28 de abr. de 2015


Todo mundo sabe quando está triste, mas raramente alguém consegue identificar a felicidade. Eu era feliz e não sabia, lamuriam-se os desgostosos. O contrário não se ouve. Todo mundo sabe quando está triste.

A felicidade verdadeira é discreta. Não se exibe em aquários virtuais, agitando sua cauda multicolorida de peixe.

É tão discreta, aliás, que quase sempre passa despercebida, invisível aos olhos e ouvidos.

Todo mundo sabe quando está triste, mas raramente alguém consegue identificar a felicidade. Eu era feliz e não sabia, lamuriam-se os desgostosos. O contrário não se ouve. Todo mundo sabe quando está triste.

Acontece que não saber alguma coisa é, para todos nós, um espinho, uma cãibra, um incômodo. O ser humano é cheio de manias e de complexidades, e, entre elas todas, está o querer saber, o querer entender e, no mais das vezes, o querer controlar. Há qualquer coisa de angústia na felicidade, portanto. Não apenas a angústia de a todo momento querer prever um fim a ela, prevenindo-se, repetindo como um bichinho acuado que nada é para sempre – o que, de todas as justificativas para não viver a vida, me parece a pior. A felicidade angustia porque está sempre cercada numa bruma de mistério. É um não saber que nos alfineta ao fim do dia: afinal, o que está acontecendo? Sei que não estou triste, mas então, estarei o que?

É doloroso não saber, assim como é doloroso, quase sempre, o prazer.

A infelicidade nós reconhecemos de longe. É fácil ser infeliz. É, ao contrário do que dizem, reconfortante. Sabemos exatamente por que estamos tristes, no mais das vezes, ainda que nem todos os motivos sejam tão concretos quanto um funeral. Vêm notícias da infelicidade pela lente que embaça os olhos, pela pedra que obstrui o estômago, pelos ossos na garganta. Eu queria ser mais, eu queria ser melhor. Eu queria ter mais. Carro, celular, apartamento, tempo, dinheiro, relógios, sexo, serviçais. Estamos cercados por coisas úteis e inúteis que adquirimos para obter um segundo de felicidade e muitos anos de miséria, depois que se vão.

De certo modo, a miséria existencial é mais sociável. Quando tristes, a notícia se espalha entre os amigos como folhas sobre a água quente; oferecem um abraço e uma xícara de chá que nos reconfortem. Quando felizes, nos evitam. Estão bem, não precisam de mais nada. Estar triste é, para muitos, estar em casa.

A felicidade, na praxe que não é uma explosão repentina, o nascimento de um filho, uma loteria, aproxima-se com carinho, lentamente. Toca primeiro as pontas dos dedos, depois toma com suavidade a nossa mão, avança delicadamente pelo braço, ombro, pescoço, tamborilando imperceptivelmente com patas finas até encostar seus lábios nos nossos lábios e deixar um beijo morno nos envolver.

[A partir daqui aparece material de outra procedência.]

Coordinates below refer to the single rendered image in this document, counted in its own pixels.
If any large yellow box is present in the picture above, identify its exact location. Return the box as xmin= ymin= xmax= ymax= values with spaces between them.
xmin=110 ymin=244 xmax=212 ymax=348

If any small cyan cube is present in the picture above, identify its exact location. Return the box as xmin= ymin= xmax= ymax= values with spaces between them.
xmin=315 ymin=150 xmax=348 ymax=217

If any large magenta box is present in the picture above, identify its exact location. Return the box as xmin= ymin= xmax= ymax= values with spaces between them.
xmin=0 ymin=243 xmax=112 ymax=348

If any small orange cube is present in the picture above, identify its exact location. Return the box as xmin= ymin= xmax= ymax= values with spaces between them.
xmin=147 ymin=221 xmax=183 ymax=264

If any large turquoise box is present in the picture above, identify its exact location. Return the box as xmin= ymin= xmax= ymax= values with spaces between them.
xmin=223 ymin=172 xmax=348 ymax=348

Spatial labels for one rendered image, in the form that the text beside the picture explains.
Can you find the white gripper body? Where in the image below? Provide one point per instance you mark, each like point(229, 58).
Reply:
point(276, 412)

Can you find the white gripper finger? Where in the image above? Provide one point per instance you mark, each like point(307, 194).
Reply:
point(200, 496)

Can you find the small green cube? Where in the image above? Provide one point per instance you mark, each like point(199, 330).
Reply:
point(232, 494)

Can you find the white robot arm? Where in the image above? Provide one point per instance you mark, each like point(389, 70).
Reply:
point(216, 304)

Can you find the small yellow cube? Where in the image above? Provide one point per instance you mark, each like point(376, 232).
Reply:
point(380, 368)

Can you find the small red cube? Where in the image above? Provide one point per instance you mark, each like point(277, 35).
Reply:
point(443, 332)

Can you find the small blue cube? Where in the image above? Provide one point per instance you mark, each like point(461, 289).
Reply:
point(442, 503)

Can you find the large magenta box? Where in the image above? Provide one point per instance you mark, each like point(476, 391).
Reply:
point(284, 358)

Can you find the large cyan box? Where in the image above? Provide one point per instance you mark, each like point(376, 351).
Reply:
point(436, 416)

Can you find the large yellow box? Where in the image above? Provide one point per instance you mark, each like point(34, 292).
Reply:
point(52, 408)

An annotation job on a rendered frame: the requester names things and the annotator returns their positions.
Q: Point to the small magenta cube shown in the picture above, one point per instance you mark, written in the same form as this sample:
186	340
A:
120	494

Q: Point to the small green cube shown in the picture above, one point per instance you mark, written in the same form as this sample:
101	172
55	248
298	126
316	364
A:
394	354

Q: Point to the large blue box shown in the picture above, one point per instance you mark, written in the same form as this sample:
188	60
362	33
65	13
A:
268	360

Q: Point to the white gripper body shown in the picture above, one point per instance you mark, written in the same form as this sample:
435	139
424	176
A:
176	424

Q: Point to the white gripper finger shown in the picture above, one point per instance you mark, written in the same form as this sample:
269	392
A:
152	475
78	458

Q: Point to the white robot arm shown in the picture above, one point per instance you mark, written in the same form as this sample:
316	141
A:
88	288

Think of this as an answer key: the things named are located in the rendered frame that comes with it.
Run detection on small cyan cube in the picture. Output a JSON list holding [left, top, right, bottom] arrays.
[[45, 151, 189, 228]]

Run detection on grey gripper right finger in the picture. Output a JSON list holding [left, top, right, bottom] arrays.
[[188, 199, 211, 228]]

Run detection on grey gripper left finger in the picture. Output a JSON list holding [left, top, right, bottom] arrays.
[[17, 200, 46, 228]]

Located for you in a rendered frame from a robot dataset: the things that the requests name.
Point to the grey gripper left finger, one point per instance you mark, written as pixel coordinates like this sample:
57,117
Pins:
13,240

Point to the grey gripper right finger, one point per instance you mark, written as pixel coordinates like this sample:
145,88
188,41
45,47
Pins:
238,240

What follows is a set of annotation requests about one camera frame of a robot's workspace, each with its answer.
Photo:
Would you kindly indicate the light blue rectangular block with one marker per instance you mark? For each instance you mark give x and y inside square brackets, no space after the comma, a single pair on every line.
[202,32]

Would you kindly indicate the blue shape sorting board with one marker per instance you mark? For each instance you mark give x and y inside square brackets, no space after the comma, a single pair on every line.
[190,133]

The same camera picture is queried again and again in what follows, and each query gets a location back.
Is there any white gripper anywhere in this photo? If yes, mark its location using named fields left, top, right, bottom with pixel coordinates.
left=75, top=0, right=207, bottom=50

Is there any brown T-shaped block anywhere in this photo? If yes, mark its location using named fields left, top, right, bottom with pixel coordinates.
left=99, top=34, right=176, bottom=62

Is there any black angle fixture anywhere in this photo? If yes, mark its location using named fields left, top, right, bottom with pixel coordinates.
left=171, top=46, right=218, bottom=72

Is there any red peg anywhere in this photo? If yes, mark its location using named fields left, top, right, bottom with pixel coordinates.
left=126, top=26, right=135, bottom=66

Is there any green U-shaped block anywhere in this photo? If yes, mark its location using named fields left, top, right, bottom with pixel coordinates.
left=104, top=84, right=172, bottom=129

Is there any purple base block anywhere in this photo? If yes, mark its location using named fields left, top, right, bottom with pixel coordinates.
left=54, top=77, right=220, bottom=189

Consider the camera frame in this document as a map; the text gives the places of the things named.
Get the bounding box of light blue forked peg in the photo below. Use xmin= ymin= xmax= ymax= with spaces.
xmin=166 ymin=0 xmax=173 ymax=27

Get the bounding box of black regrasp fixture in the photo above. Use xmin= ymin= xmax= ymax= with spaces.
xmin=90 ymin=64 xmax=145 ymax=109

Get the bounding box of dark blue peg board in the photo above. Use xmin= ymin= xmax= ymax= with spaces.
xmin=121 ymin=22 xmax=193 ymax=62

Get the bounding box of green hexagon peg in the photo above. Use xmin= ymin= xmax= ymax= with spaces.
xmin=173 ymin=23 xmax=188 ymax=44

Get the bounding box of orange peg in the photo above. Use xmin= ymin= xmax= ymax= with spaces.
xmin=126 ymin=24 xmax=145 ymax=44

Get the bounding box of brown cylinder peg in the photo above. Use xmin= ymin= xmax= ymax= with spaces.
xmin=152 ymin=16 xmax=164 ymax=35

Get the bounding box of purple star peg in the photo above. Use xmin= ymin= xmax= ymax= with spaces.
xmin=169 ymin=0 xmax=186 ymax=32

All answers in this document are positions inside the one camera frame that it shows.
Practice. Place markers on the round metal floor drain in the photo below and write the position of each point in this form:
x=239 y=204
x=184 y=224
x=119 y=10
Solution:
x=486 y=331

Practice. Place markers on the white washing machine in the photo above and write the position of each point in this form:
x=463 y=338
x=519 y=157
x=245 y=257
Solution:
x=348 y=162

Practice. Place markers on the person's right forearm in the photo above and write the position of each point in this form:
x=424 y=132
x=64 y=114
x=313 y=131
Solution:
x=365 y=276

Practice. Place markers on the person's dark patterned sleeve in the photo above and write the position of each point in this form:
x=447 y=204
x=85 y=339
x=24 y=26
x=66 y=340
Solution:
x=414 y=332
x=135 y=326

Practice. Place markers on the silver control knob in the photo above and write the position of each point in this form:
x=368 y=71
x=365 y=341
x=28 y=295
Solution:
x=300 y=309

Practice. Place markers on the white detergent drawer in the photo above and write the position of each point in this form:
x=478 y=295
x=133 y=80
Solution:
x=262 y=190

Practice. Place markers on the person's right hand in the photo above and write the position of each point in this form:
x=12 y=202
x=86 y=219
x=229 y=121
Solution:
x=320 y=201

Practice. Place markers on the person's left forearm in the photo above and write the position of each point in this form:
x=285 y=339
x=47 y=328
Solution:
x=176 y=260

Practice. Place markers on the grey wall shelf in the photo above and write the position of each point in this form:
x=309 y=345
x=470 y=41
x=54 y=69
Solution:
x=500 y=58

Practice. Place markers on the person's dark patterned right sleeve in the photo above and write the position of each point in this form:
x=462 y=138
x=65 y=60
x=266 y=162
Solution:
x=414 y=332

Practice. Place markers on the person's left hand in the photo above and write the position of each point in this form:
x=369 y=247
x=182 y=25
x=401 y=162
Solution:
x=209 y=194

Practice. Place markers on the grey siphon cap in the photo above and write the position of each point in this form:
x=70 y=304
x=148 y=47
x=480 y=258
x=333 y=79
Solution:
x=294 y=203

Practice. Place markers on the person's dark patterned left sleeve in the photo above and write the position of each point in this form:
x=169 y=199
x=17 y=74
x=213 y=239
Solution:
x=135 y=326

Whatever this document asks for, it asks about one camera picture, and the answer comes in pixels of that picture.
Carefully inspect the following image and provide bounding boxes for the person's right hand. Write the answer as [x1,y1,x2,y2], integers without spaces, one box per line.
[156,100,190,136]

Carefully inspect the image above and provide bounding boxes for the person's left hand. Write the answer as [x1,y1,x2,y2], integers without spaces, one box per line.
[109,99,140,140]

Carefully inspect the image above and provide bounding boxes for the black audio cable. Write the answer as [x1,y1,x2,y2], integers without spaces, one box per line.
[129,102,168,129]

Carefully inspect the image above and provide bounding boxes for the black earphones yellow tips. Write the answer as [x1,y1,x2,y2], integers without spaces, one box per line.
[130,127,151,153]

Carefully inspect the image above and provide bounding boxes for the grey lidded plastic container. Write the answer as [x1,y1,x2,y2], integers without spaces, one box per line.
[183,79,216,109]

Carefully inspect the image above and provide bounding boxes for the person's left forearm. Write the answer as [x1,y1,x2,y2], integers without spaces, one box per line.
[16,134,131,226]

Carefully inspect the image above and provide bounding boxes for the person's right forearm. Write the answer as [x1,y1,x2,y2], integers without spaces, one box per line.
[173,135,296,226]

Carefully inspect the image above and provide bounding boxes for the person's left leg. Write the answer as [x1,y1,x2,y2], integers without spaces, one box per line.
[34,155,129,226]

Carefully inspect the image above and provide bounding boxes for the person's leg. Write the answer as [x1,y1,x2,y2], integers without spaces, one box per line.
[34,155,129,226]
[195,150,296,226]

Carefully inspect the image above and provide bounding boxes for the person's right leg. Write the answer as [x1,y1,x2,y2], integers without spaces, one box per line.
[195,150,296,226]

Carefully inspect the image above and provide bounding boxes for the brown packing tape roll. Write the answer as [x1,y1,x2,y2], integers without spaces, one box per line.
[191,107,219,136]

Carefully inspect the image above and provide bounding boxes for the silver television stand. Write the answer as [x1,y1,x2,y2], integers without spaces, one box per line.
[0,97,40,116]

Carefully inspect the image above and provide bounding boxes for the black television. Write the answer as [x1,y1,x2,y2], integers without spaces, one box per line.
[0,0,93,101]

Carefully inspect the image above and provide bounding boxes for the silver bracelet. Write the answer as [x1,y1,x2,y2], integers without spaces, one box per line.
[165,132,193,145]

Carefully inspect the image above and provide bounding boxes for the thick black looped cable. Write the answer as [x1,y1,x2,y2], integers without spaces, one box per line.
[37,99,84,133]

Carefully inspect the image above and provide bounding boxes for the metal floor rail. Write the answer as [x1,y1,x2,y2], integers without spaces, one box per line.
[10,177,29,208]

Quem está ocupado demais trabalhando, correndo, acelerando, gritando, fervendo o chá do desagravo, não sente o roçar desses dedos minúsculos no cabelo, não sabe o beijo. Então a felicidade vira uma coisa esquisita e sem nome, um estranho que talvez tenha passado por nós na rua com um sorriso gratuito e tolo, anteontem.

Mais difícil do que ser feliz é saber-se feliz. Melhor do que ser feliz é saber-se feliz. É muito raro que a felicidade brilhe diante dos nossos olhos, fulgurante, como uma pedra preciosa.